Of all the FDA’s recent troubles — and there have been many — the handling of Plan B emergency contraception has been the hardest to defend.
To quickly review for those just joining us, nearly two years ago, an FDA advisory panel voted 23 to 4 to approve over-the-counter access to the medication. One FDA panel member called it the “safest drug that we have seen brought before us.” The scientific evidence was overwhelming and access to Plan B would curtail abortion and unwanted pregnancies. This was a no-brainer and, under normal circumstances, it’d be the end of the story.
And yet, Bush’s FDA screwed it up anyway. In August, after 28 months of work, the FDA indefinitely postponed its decision on Plan B availability, in an apparent effort to make the far-right Republican base happy. Two FDA officials quit in protest and the FDA commissioner abruptly resigned rather that cooperate with a federal investigation.
Yesterday, independent federal investigators reported — surprise, surprise — everything was not quite kosher at the FDA in handling the review process for this medication.

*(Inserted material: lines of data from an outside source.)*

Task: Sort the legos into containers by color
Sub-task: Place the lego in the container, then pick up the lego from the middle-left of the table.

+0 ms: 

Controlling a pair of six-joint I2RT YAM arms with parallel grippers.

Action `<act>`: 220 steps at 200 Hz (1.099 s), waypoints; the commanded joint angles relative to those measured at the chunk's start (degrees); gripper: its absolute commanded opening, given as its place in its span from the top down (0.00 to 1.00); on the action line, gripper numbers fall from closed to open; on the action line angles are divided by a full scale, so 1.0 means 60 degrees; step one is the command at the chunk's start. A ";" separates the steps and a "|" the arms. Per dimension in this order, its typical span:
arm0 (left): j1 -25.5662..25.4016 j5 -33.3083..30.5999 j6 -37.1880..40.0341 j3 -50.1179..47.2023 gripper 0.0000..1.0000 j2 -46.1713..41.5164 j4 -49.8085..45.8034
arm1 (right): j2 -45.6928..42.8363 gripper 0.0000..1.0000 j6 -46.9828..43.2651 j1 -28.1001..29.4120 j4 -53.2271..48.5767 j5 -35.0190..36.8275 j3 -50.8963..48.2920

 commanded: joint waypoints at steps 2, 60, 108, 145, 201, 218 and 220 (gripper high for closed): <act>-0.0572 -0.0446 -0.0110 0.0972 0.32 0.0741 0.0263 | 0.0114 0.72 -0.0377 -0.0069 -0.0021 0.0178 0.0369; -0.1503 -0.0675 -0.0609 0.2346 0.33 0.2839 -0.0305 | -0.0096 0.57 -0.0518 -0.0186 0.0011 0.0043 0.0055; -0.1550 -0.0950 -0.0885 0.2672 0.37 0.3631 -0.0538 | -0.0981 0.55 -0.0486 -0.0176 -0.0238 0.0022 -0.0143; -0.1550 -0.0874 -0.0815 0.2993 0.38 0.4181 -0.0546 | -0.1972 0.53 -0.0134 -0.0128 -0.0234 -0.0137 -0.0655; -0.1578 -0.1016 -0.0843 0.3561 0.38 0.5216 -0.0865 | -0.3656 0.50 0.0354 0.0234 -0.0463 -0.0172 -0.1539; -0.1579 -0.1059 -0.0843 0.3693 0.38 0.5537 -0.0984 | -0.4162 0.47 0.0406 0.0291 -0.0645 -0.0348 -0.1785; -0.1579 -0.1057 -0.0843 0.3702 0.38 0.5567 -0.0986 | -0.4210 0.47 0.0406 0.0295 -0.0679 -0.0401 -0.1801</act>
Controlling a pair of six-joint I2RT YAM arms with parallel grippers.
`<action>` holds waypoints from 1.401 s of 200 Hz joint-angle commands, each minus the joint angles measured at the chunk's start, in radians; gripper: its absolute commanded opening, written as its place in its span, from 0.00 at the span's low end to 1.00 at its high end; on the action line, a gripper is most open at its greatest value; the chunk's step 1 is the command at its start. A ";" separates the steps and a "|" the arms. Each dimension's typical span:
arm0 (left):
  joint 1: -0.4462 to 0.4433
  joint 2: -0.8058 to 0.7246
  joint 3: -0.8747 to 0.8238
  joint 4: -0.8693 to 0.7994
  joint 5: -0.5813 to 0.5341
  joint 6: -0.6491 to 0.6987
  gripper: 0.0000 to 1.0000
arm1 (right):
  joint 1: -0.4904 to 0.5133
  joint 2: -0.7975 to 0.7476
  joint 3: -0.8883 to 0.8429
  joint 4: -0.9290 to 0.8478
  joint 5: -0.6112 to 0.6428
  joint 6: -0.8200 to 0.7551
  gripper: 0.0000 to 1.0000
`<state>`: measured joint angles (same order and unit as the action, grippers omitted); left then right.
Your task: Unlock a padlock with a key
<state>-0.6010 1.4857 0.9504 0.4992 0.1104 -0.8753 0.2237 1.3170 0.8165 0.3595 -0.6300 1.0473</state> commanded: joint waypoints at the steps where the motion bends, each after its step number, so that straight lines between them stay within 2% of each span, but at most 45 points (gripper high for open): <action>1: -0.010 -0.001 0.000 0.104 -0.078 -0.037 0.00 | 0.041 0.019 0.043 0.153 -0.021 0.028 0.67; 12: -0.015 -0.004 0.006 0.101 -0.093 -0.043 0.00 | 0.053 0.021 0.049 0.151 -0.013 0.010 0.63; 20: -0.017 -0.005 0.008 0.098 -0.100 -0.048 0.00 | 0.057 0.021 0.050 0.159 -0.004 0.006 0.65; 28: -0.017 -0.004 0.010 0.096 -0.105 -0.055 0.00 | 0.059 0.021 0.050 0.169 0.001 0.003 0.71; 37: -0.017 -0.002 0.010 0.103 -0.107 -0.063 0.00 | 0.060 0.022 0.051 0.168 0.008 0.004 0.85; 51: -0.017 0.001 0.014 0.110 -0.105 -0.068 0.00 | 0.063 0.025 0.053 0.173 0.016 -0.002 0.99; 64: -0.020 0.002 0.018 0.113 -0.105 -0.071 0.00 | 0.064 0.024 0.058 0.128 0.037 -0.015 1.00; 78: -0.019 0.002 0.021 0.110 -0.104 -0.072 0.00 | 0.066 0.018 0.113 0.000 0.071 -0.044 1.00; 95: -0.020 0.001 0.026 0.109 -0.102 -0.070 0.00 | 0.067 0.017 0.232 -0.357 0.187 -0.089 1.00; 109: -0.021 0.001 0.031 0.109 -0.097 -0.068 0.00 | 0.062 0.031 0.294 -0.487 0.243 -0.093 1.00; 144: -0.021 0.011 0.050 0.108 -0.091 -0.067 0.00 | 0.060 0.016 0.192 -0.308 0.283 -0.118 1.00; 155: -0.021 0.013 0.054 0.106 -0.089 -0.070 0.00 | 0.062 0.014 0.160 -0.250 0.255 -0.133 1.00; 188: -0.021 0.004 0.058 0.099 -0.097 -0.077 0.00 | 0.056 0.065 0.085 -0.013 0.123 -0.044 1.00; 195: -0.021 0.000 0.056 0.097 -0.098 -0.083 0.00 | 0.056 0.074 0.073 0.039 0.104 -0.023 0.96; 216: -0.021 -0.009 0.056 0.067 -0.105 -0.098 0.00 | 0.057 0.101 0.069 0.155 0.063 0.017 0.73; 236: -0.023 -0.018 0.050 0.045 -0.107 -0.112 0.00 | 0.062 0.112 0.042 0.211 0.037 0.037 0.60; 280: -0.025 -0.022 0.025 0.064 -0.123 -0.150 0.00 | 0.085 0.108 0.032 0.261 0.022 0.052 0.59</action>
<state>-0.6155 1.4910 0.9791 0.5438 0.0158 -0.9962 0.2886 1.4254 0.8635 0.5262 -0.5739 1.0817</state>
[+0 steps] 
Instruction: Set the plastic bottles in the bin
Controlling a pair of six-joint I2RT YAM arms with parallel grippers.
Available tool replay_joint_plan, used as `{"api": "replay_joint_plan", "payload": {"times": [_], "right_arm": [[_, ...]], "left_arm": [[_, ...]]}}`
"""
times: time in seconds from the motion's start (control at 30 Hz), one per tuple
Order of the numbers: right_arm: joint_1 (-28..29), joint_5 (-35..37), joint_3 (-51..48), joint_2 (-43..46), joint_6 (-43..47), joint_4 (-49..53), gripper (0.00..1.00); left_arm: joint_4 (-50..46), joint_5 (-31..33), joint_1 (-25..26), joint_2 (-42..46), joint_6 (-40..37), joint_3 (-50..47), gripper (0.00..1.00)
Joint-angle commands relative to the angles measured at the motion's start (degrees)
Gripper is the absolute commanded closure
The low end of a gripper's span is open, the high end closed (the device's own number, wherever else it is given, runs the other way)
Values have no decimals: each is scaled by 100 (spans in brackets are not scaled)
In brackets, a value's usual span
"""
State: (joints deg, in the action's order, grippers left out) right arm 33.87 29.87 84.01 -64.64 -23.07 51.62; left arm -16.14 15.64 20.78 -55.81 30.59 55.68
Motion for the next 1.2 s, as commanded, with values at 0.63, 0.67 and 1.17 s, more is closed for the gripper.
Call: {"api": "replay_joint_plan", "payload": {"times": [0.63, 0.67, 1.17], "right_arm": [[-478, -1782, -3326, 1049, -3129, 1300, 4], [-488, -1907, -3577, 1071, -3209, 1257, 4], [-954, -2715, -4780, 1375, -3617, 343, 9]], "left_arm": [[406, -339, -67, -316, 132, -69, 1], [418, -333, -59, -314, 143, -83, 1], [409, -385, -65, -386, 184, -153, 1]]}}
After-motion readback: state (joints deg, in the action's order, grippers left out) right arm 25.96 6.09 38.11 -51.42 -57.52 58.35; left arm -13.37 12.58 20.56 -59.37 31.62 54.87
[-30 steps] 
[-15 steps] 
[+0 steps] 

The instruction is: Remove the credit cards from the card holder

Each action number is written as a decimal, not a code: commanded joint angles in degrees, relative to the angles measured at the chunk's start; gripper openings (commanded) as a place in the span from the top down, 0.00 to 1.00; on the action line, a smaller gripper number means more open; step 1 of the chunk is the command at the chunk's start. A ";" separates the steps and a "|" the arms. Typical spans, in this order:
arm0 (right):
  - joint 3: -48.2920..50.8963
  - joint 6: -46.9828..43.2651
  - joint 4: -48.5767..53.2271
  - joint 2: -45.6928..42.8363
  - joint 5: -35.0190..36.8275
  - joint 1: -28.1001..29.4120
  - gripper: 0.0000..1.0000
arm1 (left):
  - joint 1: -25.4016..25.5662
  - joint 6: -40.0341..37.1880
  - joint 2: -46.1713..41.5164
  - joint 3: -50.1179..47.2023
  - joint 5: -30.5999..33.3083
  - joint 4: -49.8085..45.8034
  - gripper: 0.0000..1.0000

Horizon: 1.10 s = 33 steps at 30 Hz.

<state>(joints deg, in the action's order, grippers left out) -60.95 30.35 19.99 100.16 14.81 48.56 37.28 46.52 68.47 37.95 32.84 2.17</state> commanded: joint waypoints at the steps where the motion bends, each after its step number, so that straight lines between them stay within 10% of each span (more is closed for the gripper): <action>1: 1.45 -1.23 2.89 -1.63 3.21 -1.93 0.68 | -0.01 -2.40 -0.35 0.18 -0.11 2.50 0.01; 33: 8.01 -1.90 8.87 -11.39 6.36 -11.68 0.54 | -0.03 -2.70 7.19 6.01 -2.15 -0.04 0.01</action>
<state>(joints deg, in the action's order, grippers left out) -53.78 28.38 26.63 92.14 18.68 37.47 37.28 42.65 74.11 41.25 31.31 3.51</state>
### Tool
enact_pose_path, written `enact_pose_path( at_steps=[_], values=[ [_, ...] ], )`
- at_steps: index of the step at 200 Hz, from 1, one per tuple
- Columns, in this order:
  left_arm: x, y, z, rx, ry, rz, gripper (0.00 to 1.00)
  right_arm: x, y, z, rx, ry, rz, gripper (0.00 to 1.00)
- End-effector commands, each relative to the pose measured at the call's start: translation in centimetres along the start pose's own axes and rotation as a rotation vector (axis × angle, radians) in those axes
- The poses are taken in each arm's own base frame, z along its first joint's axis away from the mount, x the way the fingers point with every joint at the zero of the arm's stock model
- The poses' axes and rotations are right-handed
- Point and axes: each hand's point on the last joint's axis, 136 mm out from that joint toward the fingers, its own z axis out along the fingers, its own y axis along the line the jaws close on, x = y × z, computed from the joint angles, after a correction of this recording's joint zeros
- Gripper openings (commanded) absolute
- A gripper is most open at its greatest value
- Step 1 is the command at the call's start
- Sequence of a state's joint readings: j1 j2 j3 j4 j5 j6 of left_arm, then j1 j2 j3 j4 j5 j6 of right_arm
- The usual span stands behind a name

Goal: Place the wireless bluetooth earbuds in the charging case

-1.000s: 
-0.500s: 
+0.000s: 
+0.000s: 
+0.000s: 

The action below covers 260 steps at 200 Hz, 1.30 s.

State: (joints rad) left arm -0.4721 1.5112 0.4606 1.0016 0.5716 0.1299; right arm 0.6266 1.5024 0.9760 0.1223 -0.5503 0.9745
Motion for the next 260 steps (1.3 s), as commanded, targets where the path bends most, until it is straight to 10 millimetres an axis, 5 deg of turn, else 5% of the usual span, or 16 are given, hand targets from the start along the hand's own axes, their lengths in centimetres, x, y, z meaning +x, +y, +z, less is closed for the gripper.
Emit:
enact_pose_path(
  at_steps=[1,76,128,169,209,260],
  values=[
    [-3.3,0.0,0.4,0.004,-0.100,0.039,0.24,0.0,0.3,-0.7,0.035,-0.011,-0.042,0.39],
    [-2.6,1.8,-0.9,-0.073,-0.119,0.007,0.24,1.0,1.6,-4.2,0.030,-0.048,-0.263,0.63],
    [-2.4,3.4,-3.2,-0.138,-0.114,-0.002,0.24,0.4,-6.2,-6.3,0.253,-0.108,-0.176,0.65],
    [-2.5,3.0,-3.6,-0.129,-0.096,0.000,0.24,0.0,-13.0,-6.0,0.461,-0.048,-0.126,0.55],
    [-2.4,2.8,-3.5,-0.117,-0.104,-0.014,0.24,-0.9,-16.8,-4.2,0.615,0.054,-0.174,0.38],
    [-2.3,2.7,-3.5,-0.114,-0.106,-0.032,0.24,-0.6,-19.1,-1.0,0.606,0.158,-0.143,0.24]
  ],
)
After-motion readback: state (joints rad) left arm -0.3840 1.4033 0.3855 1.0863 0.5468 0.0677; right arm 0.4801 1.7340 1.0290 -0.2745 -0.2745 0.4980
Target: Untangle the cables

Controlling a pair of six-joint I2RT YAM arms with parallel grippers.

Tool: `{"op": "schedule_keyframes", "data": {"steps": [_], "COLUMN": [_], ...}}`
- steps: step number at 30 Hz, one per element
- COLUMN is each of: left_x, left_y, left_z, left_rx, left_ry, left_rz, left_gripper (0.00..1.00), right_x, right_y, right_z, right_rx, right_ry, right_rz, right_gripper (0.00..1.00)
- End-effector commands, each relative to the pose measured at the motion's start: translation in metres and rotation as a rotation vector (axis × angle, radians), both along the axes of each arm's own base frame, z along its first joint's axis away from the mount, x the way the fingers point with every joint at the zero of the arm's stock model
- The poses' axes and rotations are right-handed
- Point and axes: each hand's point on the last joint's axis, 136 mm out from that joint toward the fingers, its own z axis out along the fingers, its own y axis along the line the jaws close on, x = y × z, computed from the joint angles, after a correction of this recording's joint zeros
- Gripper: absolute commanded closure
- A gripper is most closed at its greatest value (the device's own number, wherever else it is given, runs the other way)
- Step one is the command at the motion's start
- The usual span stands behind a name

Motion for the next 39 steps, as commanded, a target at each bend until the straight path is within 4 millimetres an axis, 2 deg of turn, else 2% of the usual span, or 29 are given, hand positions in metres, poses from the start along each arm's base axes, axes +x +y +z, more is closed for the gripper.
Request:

Senior Food and Drug Administration officials were told that the application to sell the “morning-after pill” without prescription was going to be rejected before the staff completed its scientific review and months before the decision was made public, government investigators reported yesterday.
A report by the independent Government Accountability Office also said senior FDA officials, including then-Commissioner Mark B. McClellan, were actively involved in the politically sensitive decision — one of four aspects of the agency’s actions that the investigators called “unusual.”
The GAO report, requested by Congress more than 16 months ago, said the agency did not follow its normal procedures in making the scientific assessment of the Plan B proposal and in having a top official sign off on the eventual decision after lower-ranking scientists refused.
Critics of the FDA’s handling of the issue said the report confirmed their view that the agency had allowed politics to trump science.
Given the evidence, that seems like a safe bet.
When was the last time the high-ranking FDA officials decided to reject the application for a medicine before a scientific review? As far as anyone can tell, it hasn’t happened at all in recent memory.
Also note, the evidence may have been even more damning, but key support materials weren’t available to investigators.
The letter noted that Congressional investigators had been unable to uncover the role in the Plan B decision played by the former agency commissioner, Dr. Mark B. McClellan, because agency officials told investigators that all of his e-mail messages and written correspondence on the subject had been deleted or thrown out. The Democrats charged that these acts contravened federal records laws.
Dr. McClellan also did his best to personally stunt the investigation — going so far as to refuse to respond to written questions from the GAO.
Rep. Louise M. Slaughter (D-N.Y.), who yesterday demanded hearings into this fiasco, said the GAO report is “the ‘smoking gun’ which clearly demonstrates that the FDA based its decision on politics, and not science.” If anyone on the right can the make the case that Slaughter’s wrong, I’m anxious to hear it.